From the material below, retype exactly the lines that begin at the line with "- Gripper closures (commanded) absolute" and end after the line with "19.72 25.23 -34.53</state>"; pictures stay out of the copy.
(Given data begins)
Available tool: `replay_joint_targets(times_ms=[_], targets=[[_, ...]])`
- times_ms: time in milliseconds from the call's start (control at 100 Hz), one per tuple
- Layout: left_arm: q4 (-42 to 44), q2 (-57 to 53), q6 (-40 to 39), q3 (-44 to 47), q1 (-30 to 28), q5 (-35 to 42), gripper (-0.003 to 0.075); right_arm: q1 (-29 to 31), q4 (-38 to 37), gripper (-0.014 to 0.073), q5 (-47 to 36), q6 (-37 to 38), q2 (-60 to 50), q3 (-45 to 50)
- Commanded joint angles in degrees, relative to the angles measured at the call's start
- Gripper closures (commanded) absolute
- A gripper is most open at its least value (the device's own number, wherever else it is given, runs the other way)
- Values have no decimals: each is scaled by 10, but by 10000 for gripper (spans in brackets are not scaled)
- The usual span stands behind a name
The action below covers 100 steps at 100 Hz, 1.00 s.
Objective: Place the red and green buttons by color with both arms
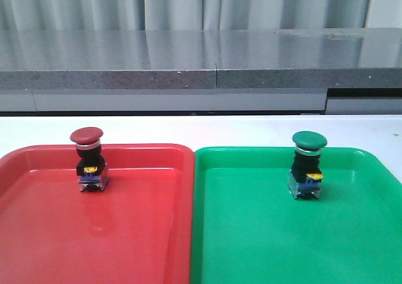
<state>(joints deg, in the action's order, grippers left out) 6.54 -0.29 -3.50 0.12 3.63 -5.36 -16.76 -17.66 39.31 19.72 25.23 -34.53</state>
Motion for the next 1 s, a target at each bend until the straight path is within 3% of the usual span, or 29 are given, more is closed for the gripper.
replay_joint_targets(times_ms=[0,90,170,450,540,990], targets=[[-1,-17,-7,24,-2,47,739,3,-26,13,-22,1,-32,-1],[-1,-17,-7,24,-2,47,739,3,-27,29,-22,1,-58,10],[-1,-17,-7,24,-2,47,739,3,-27,101,-23,1,-72,16],[-1,-17,-7,24,-2,47,739,3,-27,552,-28,1,-74,16],[-1,-17,-7,24,-2,47,739,3,-27,661,-28,1,-74,16],[-1,-17,-7,24,-2,47,739,3,-27,662,-28,1,-74,16]])
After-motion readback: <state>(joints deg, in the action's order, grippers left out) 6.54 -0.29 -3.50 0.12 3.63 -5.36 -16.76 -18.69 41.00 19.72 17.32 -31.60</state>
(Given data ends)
• Response area
- Gripper closures (commanded) absolute
- A gripper is most open at its least value (the device's own number, wherever else it is given, runs the other way)
- Values have no decimals: each is scaled by 10, but by 10000 for gripper (spans in brackets are not scaled)
- The usual span stands behind a name
The action below covers 100 steps at 100 Hz, 1.00 s.
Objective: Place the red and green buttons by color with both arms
<state>(joints deg, in the action's order, grippers left out) 6.54 -0.29 -3.50 0.12 3.63 -5.36 -16.76 -17.66 39.31 19.72 25.23 -34.53</state>

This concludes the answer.